La clé se trouve dans cette exigence « pour retrouver ma confiance en moi, j’avais besoin d’avoir confiance en quelqu’un ». Mais cette confiance repose sur des rencontres et demande du temps. On ne peut l’imposer, mais l’important est d’en connaître la valeur, et d’essayer sans cesse d’en créer les conditions. Pour avoir un rôle thérapeutique, il faut savoir que la guérison est toujours possible et que les rechutes, comme dans le cas de Barbara, ne signifient pas le retour à la case départ mais un temps d’adaptation qui n’a pas en lui-même une signification péjorative. Le caractère paradoxal du lien humain se retrouve en effet dans la construction du lien thérapeutique. Créer la confiance, certes, mais à condition que le sujet ne soit pas mort entre temps, ou enfermé dans ses contraintes alimentaires mortifères. L’expérience montre que ce qu’on fait nous fait et l’enfermement prolongé dans l’amaigrissement peut conduire à une chronicité, dont il est bien difficile de sortir quand il n’y a pas eu reprise de poids, même temporaire. À une contrainte émotionnelle, on est parfois obligé d’opposer une contrainte thérapeutique. Mais il faut savoir pourquoi on le fait. La contrainte peut et doit être une forme d’attention, pour qu’à terme, le patient retrouve sa liberté. Elle participe alors des conditions de retour d’une possible confiance. Son absence peut être une forme d’abandon pouvant aller jusqu’à la mort.
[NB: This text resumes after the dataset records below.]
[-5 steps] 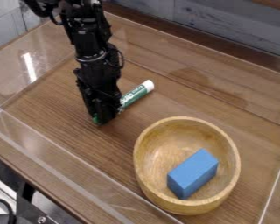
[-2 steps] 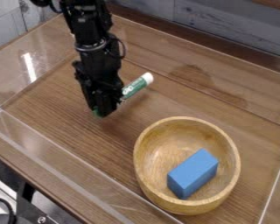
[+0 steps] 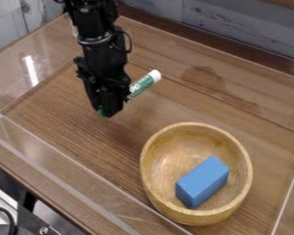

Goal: Put the green marker in the brown bowl

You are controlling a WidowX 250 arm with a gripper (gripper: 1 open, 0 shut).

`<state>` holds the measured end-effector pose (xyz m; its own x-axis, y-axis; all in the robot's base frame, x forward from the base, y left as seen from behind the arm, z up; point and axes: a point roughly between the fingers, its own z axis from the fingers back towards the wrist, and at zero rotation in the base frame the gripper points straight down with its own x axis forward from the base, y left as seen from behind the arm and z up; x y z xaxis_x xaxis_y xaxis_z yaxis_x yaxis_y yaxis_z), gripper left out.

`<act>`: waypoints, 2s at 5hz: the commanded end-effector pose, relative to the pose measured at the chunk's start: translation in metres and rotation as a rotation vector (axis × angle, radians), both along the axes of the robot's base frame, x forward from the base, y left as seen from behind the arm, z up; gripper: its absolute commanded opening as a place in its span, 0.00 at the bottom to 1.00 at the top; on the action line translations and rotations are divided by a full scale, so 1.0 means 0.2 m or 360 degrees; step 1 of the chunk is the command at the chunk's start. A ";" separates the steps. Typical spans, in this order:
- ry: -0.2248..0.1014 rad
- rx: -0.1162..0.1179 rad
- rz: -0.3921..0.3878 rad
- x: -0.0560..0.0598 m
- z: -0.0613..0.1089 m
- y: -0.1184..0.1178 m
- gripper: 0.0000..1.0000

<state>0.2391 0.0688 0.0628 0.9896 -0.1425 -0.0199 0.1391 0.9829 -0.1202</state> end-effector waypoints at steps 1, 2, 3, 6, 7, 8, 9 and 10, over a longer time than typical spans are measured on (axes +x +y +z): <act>-0.0103 0.0023 -0.0009 0.04 0.11 -0.04 0.00; -0.0103 0.0014 -0.0014 0.03 0.13 -0.10 0.00; -0.0104 0.0007 -0.0026 0.01 0.15 -0.16 0.00; -0.0106 -0.0010 -0.0080 -0.05 0.20 -0.36 0.00; -0.0108 -0.0013 -0.0073 -0.06 0.20 -0.39 0.00; -0.0110 -0.0014 -0.0070 -0.06 0.21 -0.40 0.00; -0.0109 -0.0013 -0.0065 -0.06 0.21 -0.42 0.00; -0.0109 -0.0012 -0.0055 -0.07 0.21 -0.44 0.00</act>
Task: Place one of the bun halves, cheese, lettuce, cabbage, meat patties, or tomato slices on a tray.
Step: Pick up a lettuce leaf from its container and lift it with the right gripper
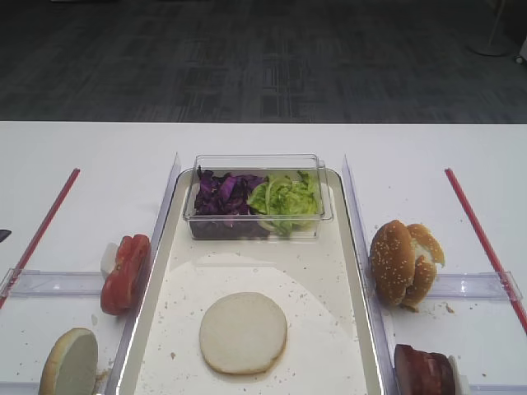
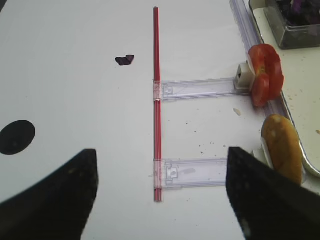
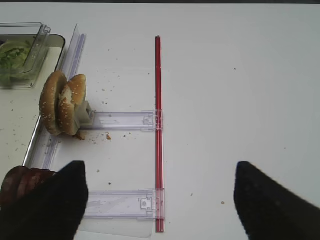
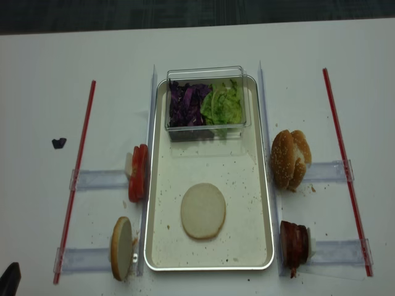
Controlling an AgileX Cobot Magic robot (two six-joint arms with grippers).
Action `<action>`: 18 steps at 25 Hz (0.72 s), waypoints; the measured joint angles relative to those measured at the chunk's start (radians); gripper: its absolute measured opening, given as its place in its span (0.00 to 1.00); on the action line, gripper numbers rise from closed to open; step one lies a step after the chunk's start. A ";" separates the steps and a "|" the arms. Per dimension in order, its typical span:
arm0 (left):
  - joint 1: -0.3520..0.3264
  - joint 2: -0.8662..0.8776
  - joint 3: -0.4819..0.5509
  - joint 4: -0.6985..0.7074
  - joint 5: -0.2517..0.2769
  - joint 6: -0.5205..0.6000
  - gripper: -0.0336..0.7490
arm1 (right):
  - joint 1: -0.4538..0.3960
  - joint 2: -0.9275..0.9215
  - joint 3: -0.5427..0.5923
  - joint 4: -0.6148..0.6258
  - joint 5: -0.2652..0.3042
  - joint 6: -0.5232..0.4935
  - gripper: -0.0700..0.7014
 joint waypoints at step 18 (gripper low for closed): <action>0.000 0.000 0.000 0.000 0.000 0.000 0.67 | 0.000 0.000 0.000 0.000 0.000 0.000 0.89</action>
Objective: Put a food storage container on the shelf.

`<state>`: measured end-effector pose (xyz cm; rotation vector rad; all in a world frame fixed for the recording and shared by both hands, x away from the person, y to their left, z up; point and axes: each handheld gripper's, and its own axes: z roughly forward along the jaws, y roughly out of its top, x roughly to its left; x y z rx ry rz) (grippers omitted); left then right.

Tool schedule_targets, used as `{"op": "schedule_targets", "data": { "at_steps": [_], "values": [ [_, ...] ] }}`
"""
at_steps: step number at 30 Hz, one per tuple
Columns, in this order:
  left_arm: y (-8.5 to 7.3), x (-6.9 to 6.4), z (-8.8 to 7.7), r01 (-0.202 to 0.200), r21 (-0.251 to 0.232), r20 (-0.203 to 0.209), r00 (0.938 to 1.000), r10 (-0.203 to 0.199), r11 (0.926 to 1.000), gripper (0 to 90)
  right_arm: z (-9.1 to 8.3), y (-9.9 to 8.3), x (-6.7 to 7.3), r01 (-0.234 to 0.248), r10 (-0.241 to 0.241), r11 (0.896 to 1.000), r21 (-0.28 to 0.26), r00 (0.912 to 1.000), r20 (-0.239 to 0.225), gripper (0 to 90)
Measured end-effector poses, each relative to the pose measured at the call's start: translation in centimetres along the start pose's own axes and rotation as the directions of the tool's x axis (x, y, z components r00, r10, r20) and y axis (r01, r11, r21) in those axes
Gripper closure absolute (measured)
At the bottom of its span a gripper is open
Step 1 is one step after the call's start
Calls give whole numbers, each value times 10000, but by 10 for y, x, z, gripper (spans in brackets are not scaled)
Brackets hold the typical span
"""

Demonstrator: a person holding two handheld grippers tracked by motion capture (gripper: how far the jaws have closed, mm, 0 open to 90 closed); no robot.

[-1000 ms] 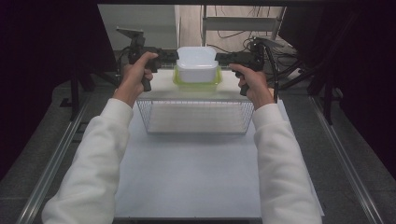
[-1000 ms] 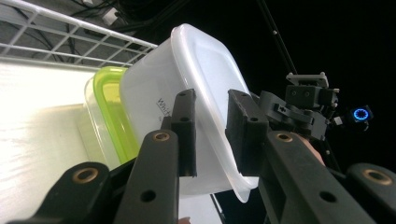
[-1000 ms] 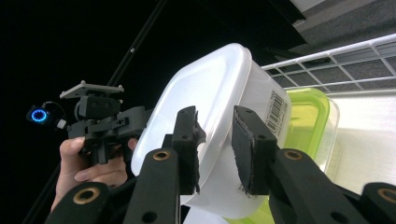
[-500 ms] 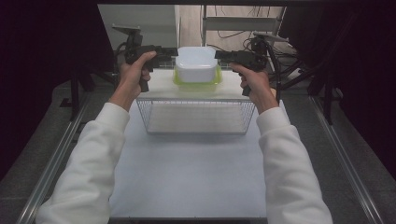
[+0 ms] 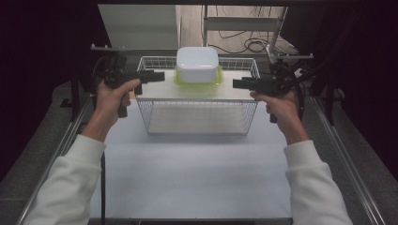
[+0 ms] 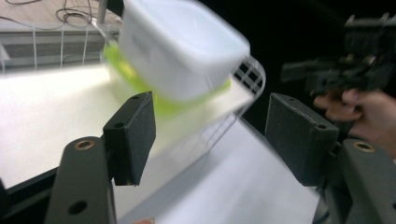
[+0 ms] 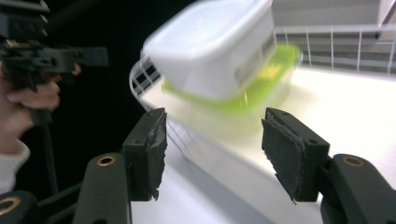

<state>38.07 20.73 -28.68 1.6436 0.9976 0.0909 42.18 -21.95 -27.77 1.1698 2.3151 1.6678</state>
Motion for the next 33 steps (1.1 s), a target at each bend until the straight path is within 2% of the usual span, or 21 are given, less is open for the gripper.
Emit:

Mais pourquoi l’anorexie mentale ? Il n’y a pas une cause mais plusieurs nous dit Barbara et l’anorexie n’est la faute de personne. C’est la rencontre là encore, entre un tempérament, des résonances émotionnelles personnelles et des personnes et des événements dont certains sont un potentiel pathogène particulier. Ce tempérament sensible est à la fois comme toujours un atout et un risque. On voit bien les deux potentialités chez Barbara, qui font de la destructivité une forme négative de la créativité qui peut se nourrir de la même force d’appétence à la vie basculant dans un sens ou l’autre en fonction des rencontres et des événements de la vie.
La base de tout c’est le « psychique » nous dit Barbara. En fait le psychique devient l’otage de contraintes émotionnelles, c’est-à-dire d’origine biologique liées à notre tempérament, cette « angoisse perpétuelle de la vie au fond de moi ». Mais le psychique, cette capacité réflexive propre aux humains, devient l’atout essentiel de la guérison quand l’ « envie de guérir » peut s’appuyer sur la confiance retrouvée en quelqu’un.
Quoiqu’il en soit, des enseignements susceptibles d’aider familles et thérapeutes découlent de ce témoignage : l’importance de la qualité de l’accueil, de la continuité des soins mais aussi de leur diversité, la place à accorder à la famille, parents comme fratrie, mais aussi….le besoin criant de services hospitaliers pour ceux qui ont dépassé l’adolescence alors que le soin n’en est que plus urgent.